PROBLEM: With the pictures left out, repeat every entry that follows exactly.

INFORMATION SHOWN:
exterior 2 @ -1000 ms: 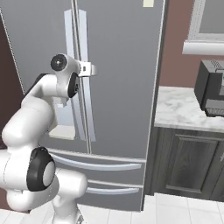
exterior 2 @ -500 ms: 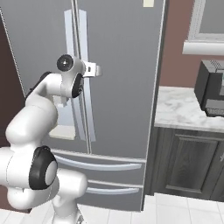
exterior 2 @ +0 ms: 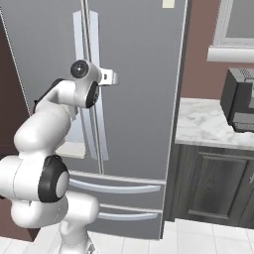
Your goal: Gather the lemon wedge and lemon from the fridge and place them on a tray on the dining counter. Then gather the steaks from the fridge and place them on the other tray.
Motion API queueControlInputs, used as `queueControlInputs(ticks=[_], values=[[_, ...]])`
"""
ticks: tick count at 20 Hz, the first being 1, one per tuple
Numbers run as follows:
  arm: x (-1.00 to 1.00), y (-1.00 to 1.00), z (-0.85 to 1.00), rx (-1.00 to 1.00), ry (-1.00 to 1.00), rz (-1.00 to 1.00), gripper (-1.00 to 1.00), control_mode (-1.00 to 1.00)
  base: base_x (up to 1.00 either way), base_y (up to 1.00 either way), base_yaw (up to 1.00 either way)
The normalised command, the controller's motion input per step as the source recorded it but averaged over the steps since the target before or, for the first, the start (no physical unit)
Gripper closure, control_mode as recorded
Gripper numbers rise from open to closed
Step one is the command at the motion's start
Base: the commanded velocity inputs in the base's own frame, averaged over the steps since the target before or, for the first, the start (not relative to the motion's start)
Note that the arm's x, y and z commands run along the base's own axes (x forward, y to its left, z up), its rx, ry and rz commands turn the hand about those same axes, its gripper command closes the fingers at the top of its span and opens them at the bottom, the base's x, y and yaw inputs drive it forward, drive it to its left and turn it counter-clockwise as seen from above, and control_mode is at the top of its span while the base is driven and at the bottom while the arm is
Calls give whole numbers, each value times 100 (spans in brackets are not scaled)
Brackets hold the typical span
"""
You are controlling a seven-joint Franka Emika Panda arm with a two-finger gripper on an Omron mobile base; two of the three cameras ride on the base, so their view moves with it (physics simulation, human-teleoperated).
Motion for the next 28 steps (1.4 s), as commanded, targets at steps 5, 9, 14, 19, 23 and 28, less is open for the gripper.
queueControlInputs(ticks=[5,9,14,19,23,28], values=[[43,10,0,0,0,0,-100,-100,0,0,0],[28,10,0,0,0,0,-100,-100,0,0,0],[31,19,-2,0,7,0,100,-100,0,0,0],[-1,-3,-12,1,16,0,100,-100,0,0,0],[-49,-22,0,3,5,0,100,-100,0,0,0],[-78,-32,0,0,0,0,100,-100,0,0,0]])
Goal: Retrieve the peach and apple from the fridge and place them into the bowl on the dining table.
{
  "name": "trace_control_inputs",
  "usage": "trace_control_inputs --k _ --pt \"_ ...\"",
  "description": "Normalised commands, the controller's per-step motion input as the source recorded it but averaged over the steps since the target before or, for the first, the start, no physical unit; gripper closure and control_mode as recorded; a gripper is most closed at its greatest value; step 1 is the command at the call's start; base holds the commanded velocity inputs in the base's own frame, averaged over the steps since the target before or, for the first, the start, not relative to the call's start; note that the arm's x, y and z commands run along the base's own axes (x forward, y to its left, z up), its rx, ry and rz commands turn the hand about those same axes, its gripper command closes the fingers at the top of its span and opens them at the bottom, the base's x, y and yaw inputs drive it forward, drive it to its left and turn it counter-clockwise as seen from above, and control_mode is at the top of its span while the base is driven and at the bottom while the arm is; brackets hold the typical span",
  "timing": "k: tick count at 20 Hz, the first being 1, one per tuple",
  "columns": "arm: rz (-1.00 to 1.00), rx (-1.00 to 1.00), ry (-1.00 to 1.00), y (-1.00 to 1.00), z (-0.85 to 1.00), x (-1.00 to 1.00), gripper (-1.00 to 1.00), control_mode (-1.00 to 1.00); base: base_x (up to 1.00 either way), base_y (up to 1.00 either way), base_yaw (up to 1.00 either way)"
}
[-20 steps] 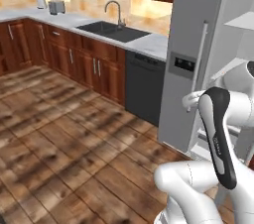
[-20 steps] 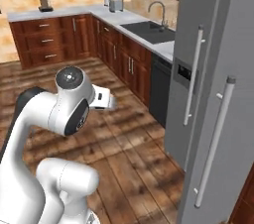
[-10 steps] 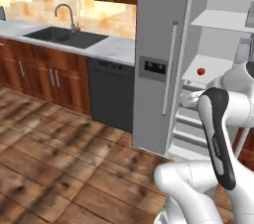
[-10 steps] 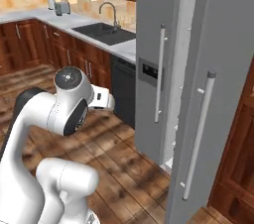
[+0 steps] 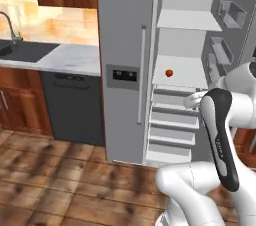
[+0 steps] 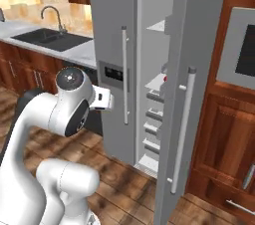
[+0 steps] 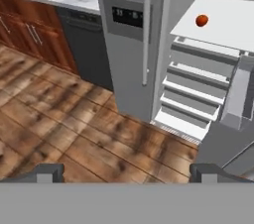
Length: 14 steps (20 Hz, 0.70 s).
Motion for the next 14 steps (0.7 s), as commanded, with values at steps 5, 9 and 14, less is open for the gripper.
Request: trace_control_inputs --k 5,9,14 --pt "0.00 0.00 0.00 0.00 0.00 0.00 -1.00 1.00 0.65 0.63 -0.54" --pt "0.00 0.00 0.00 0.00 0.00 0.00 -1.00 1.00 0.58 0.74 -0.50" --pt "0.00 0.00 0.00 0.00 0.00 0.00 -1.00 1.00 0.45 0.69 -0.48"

COMPLETED EXERCISE:
exterior 2 @ -1000 ms: 
exterior 2 @ -500 ms: 
exterior 2 @ +0 ms: 
Your goal: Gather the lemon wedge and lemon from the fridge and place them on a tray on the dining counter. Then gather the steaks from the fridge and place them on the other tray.
Motion API queueControlInputs, used as `queueControlInputs(ticks=[_], values=[[_, ...]])`
"""
ticks: tick count at 20 Hz, the first being 1, one per tuple
Numbers run as follows:
  arm: x (-1.00 to 1.00), y (-1.00 to 1.00), z (-0.85 to 1.00), rx (-1.00 to 1.00), ry (-1.00 to 1.00), rz (-1.00 to 1.00), gripper (-1.00 to 1.00), control_mode (-1.00 to 1.00)
  base: base_x (up to 1.00 either way), base_y (up to 1.00 either way), base_yaw (up to 1.00 either way)
The normalised command, the controller's motion input per step as the source recorded it but averaged over the steps since the target before or, for the first, the start (no physical unit)
Gripper closure, control_mode as recorded
Gripper numbers rise from open to closed
Step one is the command at the motion's start
Base: the commanded velocity inputs in the base's own frame, averaged over the steps since the target before or, for the first, the start (not relative to the motion's start)
Note that the arm's x, y and z commands run along the base's own axes (x forward, y to its left, z up), its rx, ry and rz commands turn the hand about those same axes, its gripper command closes the fingers at the top of its span and opens them at the bottom, the base's x, y and yaw inputs drive it forward, drive it to its left and turn it counter-clockwise as seen from above, and control_mode is at the top of its span while the base is driven and at the bottom while the arm is
Calls give whole numbers, each value times 100 (spans in brackets are not scaled)
Brackets hold the typical span
"""
You are controlling a seven-joint Franka Emika Panda arm with a two-finger gripper on an Omron mobile base; two of the three cameras ride on the base, so their view moves with it (physics simulation, human-teleoperated).
Motion for the next 28 steps (1.4 s), as commanded, targets at steps 5, 9, 14, 19, 23 and 28, less is open for the gripper.
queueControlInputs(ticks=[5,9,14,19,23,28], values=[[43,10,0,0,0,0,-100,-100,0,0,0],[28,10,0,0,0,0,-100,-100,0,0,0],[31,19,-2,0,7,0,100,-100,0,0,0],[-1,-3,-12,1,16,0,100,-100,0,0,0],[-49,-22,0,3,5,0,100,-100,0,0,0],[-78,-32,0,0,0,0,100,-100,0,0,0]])
Goal: Retrieve the peach and apple from the fridge and place them into the bowl on the dining table.
{
  "name": "trace_control_inputs",
  "usage": "trace_control_inputs --k _ --pt \"_ ...\"",
  "description": "Normalised commands, the controller's per-step motion input as the source recorded it but averaged over the steps since the target before or, for the first, the start, no physical unit; gripper closure and control_mode as recorded; a gripper is most closed at its greatest value; step 1 is the command at the call's start; base holds the commanded velocity inputs in the base's own frame, averaged over the steps since the target before or, for the first, the start, not relative to the call's start; note that the arm's x, y and z commands run along the base's own axes (x forward, y to its left, z up), its rx, ry and rz commands turn the hand about those same axes, its gripper command closes the fingers at the top of its span and opens them at the bottom, the base's x, y and yaw inputs drive it forward, drive it to its left and turn it counter-clockwise as seen from above, and control_mode is at the top of its span while the base is driven and at the bottom while the arm is; brackets hold the typical span",
  "timing": "k: tick count at 20 Hz, the first being 1, one per tuple",
  "columns": "arm: rz (-1.00 to 1.00), rx (-1.00 to 1.00), ry (-1.00 to 1.00), y (-1.00 to 1.00), z (-0.85 to 1.00), x (-1.00 to 1.00), gripper (-1.00 to 1.00), control_mode (-1.00 to 1.00); base: base_x (up to 1.00 either way), base_y (up to 1.00 either way), base_yaw (up to 1.00 either way)"
}
[-20 steps] 
[-20 steps] 
[-10 steps] 
[-10 steps] 
[+0 steps] 
[+0 steps] 
[+0 steps] 
Length: 14 steps (20 Hz, 0.70 s).
Motion for the next 14 steps (0.7 s), as commanded, with values at steps 5, 9 and 14, less is open for the gripper.
Request: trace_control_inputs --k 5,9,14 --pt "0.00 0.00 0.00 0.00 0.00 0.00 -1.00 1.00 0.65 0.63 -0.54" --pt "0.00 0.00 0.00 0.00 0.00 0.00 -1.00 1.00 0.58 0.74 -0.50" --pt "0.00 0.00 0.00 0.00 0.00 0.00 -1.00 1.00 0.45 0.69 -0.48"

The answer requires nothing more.